Homework 2

Question 1

The diameter of a ball bearing was measured by 12 inspectors, each using two different kinds of calipers. The results were:

Inspector <- c(1    ,2, 3,  4,  5,  6,  7,  8,  9,  10, 11, 12)
Caliper1 <- c(  0.265,0.265 ,0.266, 0.267   ,0.267, 0.265   ,0.267  ,0.267, 0.265   ,0.268,0.268,   0.265)
Caliper2 <- c(  0.264,0.265,    0.264   ,0.266, 0.267,  0.268   ,0.264, 0.265   ,0.265, 0.267,  0.268   ,0.269)
dafr <- data.frame(Inspector,Caliper1,Caliper2)

(a) Is there a significant difference between the means of the population of measurements from which the two samples were selected?

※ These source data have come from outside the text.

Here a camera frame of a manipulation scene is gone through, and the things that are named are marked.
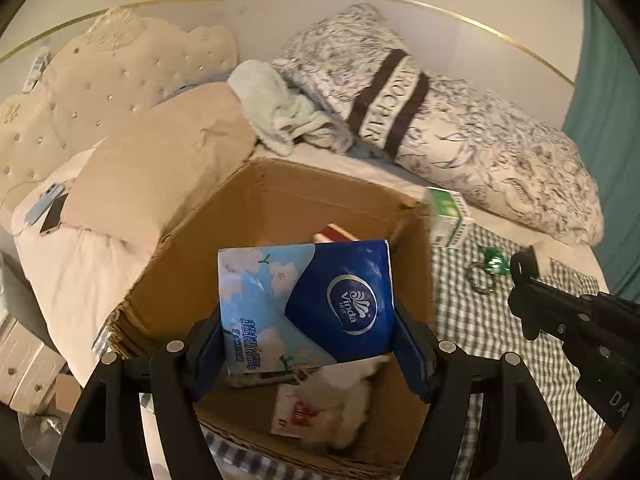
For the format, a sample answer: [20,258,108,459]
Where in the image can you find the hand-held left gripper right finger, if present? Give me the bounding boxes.
[392,305,573,480]

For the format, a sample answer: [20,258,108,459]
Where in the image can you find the blue tissue pack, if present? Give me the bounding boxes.
[217,239,396,375]

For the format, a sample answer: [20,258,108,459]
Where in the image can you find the teal curtain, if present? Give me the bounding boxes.
[560,0,640,306]

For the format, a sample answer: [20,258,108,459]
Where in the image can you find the light green towel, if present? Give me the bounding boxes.
[226,59,356,157]

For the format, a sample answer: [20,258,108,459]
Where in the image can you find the blue phone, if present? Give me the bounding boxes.
[26,183,68,226]

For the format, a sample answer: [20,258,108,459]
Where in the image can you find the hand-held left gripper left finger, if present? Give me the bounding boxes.
[50,312,228,480]

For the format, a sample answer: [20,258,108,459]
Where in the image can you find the green foil packet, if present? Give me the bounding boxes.
[475,245,511,276]

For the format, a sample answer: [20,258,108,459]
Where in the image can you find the pale pink quilt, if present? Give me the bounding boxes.
[12,150,166,386]

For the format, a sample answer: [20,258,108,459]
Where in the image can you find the green and white medicine box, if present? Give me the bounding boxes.
[427,186,476,250]

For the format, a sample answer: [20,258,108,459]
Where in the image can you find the green checked cloth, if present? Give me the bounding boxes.
[140,222,608,480]

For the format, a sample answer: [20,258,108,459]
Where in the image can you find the white bedside cabinet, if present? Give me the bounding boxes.
[0,317,68,413]

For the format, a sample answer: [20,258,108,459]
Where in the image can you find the floral print duvet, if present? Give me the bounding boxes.
[270,2,606,247]

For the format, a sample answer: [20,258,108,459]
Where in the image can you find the black phone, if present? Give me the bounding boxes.
[39,192,71,236]

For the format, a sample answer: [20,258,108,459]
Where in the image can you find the red and beige box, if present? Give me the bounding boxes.
[312,222,358,245]

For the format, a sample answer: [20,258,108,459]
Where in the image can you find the beige pillow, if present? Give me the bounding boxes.
[62,81,258,253]

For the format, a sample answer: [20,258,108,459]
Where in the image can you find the brown cardboard box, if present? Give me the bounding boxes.
[92,156,436,478]

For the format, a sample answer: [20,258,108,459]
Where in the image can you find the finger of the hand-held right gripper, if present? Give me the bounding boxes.
[507,249,608,341]

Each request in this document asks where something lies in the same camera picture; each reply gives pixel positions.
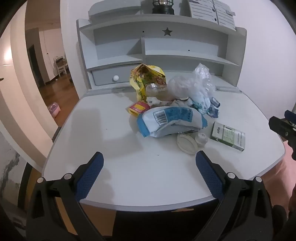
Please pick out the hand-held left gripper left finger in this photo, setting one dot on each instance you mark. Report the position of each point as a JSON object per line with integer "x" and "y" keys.
{"x": 90, "y": 176}

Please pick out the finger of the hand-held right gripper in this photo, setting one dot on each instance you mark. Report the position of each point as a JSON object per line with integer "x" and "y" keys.
{"x": 289, "y": 114}
{"x": 279, "y": 126}

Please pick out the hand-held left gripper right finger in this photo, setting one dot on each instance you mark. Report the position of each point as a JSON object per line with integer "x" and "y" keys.
{"x": 209, "y": 176}

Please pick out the pale blue printed wrapper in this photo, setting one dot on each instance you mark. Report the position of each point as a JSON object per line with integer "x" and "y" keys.
{"x": 201, "y": 104}

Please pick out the white paper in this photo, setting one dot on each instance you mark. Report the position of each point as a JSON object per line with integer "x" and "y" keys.
{"x": 153, "y": 100}

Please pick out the small white bottle cap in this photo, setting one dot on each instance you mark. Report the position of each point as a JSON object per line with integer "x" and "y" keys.
{"x": 201, "y": 139}

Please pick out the white round lid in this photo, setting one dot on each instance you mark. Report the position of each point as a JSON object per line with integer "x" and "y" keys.
{"x": 186, "y": 143}

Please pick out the green white box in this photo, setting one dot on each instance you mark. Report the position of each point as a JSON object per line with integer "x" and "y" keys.
{"x": 227, "y": 136}

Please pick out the blue white packet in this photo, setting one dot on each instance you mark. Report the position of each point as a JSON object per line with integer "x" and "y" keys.
{"x": 171, "y": 120}

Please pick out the pink plastic toy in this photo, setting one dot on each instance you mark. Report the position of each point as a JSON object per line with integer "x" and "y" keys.
{"x": 54, "y": 111}

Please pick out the red yellow small box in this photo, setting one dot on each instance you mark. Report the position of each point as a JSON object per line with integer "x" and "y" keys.
{"x": 138, "y": 107}

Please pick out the clear plastic bag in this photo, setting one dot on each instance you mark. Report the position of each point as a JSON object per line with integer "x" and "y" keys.
{"x": 187, "y": 85}

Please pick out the grey drawer with white knob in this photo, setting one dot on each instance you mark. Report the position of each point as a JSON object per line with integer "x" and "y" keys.
{"x": 108, "y": 75}

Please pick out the clear plastic jar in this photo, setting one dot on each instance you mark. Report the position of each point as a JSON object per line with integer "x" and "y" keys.
{"x": 155, "y": 89}

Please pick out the yellow snack bag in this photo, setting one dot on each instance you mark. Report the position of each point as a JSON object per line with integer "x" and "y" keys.
{"x": 141, "y": 81}

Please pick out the white chair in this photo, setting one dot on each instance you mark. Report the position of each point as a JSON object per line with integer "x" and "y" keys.
{"x": 60, "y": 66}

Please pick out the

Use a= 0.05.

qqnorm(abs(Caliper1-Caliper2),main='Difference Between Points Q-Q plot')

First checking for normality, it does not seem to me that these two are normally distributed. Because these two samples are paired, we plot the difference between them. Because we do not have normality, we use a Wilcox test.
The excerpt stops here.